IEMN (Institute of Electronics, Microelectronics and Nanotechnology), one of the largest technological facilities in France, and Digital Surf, provider of software solutions for surface imaging and metrology based on its Mountains Technology, confirm that they have entered into a technical cooperation agreement.
Left: SEM image of a Si nanowire. Right: SEM and STM images – automatically co-localized using MountainsMap® correlative metrology features - show the sawtooth faceted sidewalls of the Si nanowire. While the small Au clusters are barely seen on the SEM image, they are well resolved in STM and are predominantly found on the downward facets of the nanowire sidewall.
IEMN has joined Digital Surf's Mount Shasta technical cooperation programme with internationally reputed laboratories engaged in scientific research. One of the core areas of research at IEMN is the physics of nanostructures and quantum devices. In this area, a major domain of experimental activity is the development of state of the art measurement methods and tools mainly based on scanning probe microscopy to enable the characterization of nanostructures.
Digital Surf's MountainsMap surface imaging and metrology software is used with a wide range of micro and nanoscale imaging and measuring systems, including scanning tunneling microscopes (STM's), atomic force microscopes (AFM's) and other scanning probe microscopes (SPM's). Under the terms of the agreement with IEMN, Digital Surf is providing IEMN with its MountainsMap software and the IEMN Physics Group is giving technical feedback pertinent to the evolution of future generations of the software.
In 2011 the IEMN Physics Group completed the development of a state of the art platform called the Nanoprobe that links our everyday macroscale world and the nanoscale world. Opening up an enormous range of new characterizations in nanotechnology, this platform integrates a multiprobe scanning tunneling microscope with a scanning electron microscope that allows arbitrary arrangements of probe electrodes on a specimen with an unprecedented control on the probe positioning from the tunneling regime to strong electrical contact.

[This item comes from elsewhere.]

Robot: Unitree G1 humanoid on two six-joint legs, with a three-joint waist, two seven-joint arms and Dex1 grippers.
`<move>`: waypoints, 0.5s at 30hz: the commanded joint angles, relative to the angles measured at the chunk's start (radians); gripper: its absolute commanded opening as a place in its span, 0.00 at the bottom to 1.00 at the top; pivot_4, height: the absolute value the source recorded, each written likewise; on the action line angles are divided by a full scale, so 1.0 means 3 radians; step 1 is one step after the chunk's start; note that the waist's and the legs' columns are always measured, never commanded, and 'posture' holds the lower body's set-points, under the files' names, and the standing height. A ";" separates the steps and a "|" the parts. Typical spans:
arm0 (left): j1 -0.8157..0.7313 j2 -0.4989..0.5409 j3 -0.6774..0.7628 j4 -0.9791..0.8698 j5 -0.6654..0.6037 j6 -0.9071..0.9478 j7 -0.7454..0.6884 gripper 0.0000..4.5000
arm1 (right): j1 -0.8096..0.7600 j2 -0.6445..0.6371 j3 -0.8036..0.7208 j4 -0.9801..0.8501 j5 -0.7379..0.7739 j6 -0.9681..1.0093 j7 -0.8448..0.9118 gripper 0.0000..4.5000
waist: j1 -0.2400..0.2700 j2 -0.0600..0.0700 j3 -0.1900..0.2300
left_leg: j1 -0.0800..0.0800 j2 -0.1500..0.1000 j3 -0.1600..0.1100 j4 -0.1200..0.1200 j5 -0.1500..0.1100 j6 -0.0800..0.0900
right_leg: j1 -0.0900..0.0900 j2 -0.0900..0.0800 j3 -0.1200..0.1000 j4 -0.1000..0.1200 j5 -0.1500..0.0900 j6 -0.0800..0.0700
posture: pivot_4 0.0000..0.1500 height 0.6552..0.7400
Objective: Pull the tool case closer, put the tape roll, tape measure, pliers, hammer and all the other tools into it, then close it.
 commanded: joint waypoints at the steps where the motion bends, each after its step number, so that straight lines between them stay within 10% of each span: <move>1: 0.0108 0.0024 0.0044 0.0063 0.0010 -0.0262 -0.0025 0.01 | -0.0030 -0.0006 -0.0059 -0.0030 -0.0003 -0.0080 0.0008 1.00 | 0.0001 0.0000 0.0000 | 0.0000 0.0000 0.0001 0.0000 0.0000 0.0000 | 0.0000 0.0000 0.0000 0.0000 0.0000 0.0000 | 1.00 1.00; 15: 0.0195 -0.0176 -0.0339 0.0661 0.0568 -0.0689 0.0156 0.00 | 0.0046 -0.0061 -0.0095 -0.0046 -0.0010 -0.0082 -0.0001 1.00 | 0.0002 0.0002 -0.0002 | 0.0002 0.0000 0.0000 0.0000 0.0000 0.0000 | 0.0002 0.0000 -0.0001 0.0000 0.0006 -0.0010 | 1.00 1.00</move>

Operating in an ultra high vacuum environment at variable temperatures (30K - 530K), the platform can carry out a wide range of studies, from fabrication to analysis, without any risk of sample contamination. It combines a preparation chamber that synthesizes nano-objects, a scanning electron microscope and scanning tunneling microscopes that locate them with high precision, and four probe tips that allow 4-point contact measurements and function testing of nanodevices within complex structures and integrated circuits, as well as manipulation of freestanding nanostructures.
There are only a few platforms similar to the Nanoprobe in the world and the Nanoprobe is the only such platform in France. Providing a better insight into the properties of novel semiconductor nanostructures will help to pave the way to their integration into future generations of industrial systems and consumer products including information technology infrastructures, computers, cell phones and other electronic devices. Once this has been achieved these systems and products will have higher performance, consume much less energy and have significantly longer in-service life - with benefits for everyone.
Within this context, IEMN scientists have already used Digital Surf's MountainsMap software in the characterization of nanowire morphology. Understanding the morphology of nanowires, which depends upon their growth conditions, is crucial to determining their physical properties and integrating them into devices. On a silicon nanowire sample studied at IEMN scanning electron microscopy and scanning tunneling microscopy both revealed the existence of sawtooth facets due to small gold clusters. Using MountainsMap software the SEM and STM images can be correlated and the orientations and atomic structure of the facets can be unambiguously determined.
"We are very pleased to add MountainsMap to IEMN's set of state of the art tools," stated Bruno Grandidier, research scientist at the Centre National de la Recherche Scientifique (National Centre for Scientific Research) and leader of the IEMN team that operates the Nanoprobe platform. "The software's surface visualization and analysis capabilities greatly facilitate the characterization of nanomaterials."
"The evolution of our software solutions for nano surface characterization will benefit significantly from feedback from IEMN, which has great experience and distinction in nanotechnology research and education," stated François Blateyron, COO of Digital Surf.